How to budget for Medicare coverage and other costs

Once you know what your expected Medicare cost-sharing expenses will be, there are other factors that may affect your out-of-pocket costs. You should consider the following when budgeting for Medicare payments:

  • Your individual health needs: Your specific health conditions and medications, along with which health services you need and how often you need them will all affect how much you pay.
  • Using in-network doctors and providers: It is generally less expensive to stay in your plan’s network. However, the list of included providers can change every year, So always verify that your providers are still in-network.
  • Using Medicare-participating providers: Medicare-participating providers are required to accept assignment for services, meaning they cannot charge you more than the Medicare-approved amount.
  • If you have other insurance: If you have other coverage, such as through an employer group plan, it may cover services and costs that Medicare doesn’t.

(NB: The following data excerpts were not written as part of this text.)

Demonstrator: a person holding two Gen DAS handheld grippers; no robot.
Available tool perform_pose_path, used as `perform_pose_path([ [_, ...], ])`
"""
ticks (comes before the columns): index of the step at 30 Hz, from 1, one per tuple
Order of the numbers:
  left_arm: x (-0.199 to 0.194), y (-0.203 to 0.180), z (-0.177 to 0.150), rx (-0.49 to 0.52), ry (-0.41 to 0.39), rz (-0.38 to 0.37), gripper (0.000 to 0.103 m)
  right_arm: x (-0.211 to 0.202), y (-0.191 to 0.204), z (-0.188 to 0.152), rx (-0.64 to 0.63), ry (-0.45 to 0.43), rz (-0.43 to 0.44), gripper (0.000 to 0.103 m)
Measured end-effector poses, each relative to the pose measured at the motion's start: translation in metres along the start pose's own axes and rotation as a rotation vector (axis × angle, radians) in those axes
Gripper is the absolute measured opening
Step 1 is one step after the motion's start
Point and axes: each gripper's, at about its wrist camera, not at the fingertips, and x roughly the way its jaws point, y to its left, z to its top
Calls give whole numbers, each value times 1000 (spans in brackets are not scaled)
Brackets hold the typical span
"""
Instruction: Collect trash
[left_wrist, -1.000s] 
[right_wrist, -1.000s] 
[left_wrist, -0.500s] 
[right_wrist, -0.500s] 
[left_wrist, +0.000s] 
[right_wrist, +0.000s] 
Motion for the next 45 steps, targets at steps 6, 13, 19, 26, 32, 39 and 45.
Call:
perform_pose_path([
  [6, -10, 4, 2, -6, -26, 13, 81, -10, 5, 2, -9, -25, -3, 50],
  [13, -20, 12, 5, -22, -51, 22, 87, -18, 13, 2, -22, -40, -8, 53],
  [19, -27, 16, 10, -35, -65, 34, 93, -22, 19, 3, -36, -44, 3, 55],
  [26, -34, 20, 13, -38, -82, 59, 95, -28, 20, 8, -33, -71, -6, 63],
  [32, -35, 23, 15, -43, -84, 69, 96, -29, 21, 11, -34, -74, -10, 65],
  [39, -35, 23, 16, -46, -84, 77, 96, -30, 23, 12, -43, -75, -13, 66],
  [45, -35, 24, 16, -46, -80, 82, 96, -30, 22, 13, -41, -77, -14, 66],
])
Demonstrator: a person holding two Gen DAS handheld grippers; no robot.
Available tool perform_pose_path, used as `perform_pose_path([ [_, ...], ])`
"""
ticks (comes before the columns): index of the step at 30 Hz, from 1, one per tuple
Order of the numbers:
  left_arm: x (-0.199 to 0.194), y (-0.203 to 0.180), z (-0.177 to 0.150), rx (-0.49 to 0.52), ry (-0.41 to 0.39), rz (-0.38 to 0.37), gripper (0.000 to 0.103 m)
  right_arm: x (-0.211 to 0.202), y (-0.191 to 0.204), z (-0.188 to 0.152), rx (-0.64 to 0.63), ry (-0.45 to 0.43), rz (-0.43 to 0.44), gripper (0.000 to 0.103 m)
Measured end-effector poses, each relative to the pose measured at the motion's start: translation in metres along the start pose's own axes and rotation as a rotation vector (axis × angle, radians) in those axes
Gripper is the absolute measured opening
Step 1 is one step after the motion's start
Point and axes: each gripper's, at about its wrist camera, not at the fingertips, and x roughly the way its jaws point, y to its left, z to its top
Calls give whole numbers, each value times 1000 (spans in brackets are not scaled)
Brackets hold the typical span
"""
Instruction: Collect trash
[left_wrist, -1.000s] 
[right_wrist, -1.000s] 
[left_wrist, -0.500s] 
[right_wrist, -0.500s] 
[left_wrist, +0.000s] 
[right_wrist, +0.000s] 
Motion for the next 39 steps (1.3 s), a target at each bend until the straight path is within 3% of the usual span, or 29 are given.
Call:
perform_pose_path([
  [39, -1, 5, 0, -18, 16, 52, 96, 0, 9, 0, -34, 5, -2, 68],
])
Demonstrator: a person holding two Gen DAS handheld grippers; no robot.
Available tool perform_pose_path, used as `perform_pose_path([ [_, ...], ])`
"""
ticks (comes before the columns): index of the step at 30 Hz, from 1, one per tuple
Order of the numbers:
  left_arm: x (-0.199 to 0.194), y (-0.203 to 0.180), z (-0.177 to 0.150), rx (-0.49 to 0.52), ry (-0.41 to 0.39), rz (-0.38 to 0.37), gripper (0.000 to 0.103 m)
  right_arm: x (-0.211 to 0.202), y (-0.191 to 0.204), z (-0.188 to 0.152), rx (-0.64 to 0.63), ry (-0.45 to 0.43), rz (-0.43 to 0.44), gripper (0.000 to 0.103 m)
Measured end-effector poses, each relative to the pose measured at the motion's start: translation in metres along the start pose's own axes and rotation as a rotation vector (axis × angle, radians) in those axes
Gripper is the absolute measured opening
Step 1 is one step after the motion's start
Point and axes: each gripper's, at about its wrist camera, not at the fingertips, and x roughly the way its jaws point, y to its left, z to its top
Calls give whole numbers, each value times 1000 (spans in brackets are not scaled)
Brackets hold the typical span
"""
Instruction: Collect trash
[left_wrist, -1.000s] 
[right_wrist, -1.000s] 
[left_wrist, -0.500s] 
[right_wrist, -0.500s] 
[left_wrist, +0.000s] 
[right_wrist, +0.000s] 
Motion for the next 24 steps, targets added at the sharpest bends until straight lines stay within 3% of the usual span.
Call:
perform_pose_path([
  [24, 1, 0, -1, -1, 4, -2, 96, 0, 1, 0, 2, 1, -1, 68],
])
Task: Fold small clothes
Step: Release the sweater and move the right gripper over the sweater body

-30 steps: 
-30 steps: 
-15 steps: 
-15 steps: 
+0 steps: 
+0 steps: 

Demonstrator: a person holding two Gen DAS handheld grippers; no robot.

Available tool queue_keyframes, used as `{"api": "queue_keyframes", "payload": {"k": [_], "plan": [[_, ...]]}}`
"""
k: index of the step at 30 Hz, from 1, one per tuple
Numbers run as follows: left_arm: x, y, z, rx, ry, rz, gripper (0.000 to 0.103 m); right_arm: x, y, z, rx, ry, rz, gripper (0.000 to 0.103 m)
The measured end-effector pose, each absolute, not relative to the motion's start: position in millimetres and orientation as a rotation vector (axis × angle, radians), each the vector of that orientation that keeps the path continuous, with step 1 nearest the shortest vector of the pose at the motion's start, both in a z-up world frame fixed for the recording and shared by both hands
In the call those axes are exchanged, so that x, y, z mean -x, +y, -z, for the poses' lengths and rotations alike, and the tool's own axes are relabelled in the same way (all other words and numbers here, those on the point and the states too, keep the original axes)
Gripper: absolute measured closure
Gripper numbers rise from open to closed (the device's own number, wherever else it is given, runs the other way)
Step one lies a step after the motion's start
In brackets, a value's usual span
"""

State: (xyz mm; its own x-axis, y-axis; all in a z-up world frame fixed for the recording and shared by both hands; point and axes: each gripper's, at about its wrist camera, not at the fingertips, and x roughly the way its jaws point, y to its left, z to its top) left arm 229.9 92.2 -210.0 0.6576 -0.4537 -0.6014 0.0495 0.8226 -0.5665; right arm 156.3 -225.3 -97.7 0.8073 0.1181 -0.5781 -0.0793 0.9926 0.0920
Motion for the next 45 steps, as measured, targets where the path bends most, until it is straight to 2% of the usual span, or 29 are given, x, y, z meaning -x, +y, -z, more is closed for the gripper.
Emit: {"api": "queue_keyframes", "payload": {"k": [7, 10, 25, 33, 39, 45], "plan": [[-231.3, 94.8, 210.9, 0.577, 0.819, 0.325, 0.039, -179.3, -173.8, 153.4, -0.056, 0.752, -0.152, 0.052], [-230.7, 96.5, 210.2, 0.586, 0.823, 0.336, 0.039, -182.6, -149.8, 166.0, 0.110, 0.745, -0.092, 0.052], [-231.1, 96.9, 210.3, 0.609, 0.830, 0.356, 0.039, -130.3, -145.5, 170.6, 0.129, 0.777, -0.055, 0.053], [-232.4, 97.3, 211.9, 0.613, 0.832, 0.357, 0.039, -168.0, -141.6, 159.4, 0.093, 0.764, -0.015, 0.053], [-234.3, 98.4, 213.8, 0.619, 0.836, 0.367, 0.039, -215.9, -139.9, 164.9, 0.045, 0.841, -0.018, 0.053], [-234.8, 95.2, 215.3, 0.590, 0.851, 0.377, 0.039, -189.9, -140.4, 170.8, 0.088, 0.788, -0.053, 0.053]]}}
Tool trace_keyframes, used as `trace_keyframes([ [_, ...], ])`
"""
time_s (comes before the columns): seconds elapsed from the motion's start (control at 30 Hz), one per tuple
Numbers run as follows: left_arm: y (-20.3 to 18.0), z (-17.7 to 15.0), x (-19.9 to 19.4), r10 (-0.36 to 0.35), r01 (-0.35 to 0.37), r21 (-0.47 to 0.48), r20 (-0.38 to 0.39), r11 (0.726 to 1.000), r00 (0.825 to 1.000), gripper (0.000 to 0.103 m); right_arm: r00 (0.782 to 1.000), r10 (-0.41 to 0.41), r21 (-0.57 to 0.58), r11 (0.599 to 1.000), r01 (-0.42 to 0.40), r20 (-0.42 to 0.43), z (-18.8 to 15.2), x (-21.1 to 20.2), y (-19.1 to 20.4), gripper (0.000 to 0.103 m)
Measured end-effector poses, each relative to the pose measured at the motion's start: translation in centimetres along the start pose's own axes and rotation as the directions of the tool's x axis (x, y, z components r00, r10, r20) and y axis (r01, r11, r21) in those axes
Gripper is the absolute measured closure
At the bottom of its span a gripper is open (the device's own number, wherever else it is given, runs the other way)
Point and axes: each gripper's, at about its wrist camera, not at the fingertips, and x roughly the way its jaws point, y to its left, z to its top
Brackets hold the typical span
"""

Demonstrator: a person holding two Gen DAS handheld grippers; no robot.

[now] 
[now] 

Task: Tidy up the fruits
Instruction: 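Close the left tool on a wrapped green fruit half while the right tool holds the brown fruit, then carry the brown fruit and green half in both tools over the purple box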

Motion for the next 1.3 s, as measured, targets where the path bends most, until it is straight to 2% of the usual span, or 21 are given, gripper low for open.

To see how your insurance works with Medicare, check with your health benefits administrator.
  • Eligibility for financial assistance: If you qualify for Medicaid, Medicare Savings Programs, and/or Extra Help with prescription drug costs and coverage, you could receive help paying for your Medicare and prescription drug costs.

Medicare cost-sharing requirements can change from year to year, so budgeting for Medicare payments should be adjusted annually. You should carefully read your plan’s EOC and ANOC documents every year in order to decide whether your current plan meets your health needs and if projected costs are still within your budget.

Beneficiaries taking prescription medications have much to gain by researching options each year. Medicare Advantage Prescription Drug plans and stand-alone Medicare Part D Prescription Drug Plans can change their premiums every year.  They can also change their formularies, which are lists of covered prescription drugs. In fact, the formulary may change at any time. You will receive notice from your plan when necessary. If your plan changes its formulary and no longer covers a medication you’re taking, you may have higher out-of-pocket costs.  Even if all of your medications are still covered, it is worth doing research to ensure you’re getting the best value for your prescription drugs and coverage. Medicare plans providing prescription drug coverage can vary widely in costs, depending on the medications you take, your ability to use a generic equivalent prescription drug rather than a brand name medication, and your use of the plan’s preferred pharmacies (which could result in significant savings).